- _Prompt_: Beginning with the first line and ending with the one containing "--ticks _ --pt", copy the lines of the listing below exactly; omit everything else.

+ + + + + + +

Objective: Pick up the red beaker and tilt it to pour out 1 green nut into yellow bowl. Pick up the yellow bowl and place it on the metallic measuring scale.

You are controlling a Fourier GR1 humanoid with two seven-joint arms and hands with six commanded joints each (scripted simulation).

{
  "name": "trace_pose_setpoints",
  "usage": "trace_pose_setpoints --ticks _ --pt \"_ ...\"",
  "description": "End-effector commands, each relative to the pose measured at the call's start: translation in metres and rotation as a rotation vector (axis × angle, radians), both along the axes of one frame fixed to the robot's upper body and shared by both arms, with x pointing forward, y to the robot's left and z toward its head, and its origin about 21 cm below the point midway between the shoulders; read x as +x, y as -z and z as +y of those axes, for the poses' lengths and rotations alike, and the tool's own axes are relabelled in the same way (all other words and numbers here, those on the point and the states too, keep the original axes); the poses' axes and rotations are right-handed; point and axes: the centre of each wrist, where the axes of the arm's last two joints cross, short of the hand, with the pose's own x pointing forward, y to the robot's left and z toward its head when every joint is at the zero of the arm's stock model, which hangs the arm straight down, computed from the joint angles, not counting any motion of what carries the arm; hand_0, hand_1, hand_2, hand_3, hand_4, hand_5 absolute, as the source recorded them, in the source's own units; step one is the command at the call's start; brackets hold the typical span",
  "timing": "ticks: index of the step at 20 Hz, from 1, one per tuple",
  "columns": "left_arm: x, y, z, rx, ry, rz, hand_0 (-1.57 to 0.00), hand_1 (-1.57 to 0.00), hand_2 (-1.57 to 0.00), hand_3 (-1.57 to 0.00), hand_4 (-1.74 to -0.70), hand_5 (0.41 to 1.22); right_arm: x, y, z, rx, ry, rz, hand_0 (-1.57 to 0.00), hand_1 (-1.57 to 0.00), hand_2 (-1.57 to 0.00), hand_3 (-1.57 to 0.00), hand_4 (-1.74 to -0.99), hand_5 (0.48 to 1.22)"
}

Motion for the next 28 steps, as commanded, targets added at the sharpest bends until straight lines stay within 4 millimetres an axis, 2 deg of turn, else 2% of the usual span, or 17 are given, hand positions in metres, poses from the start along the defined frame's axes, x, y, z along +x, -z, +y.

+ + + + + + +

- _Expected answer_:
Objective: Pick up the red beaker and tilt it to pour out 1 green nut into yellow bowl. Pick up the yellow bowl and place it on the metallic measuring scale.

You are controlling a Fourier GR1 humanoid with two seven-joint arms and hands with six commanded joints each (scripted simulation).

{
  "name": "trace_pose_setpoints",
  "usage": "trace_pose_setpoints --ticks _ --pt \"_ ...\"",

Work on this exercise has concluded.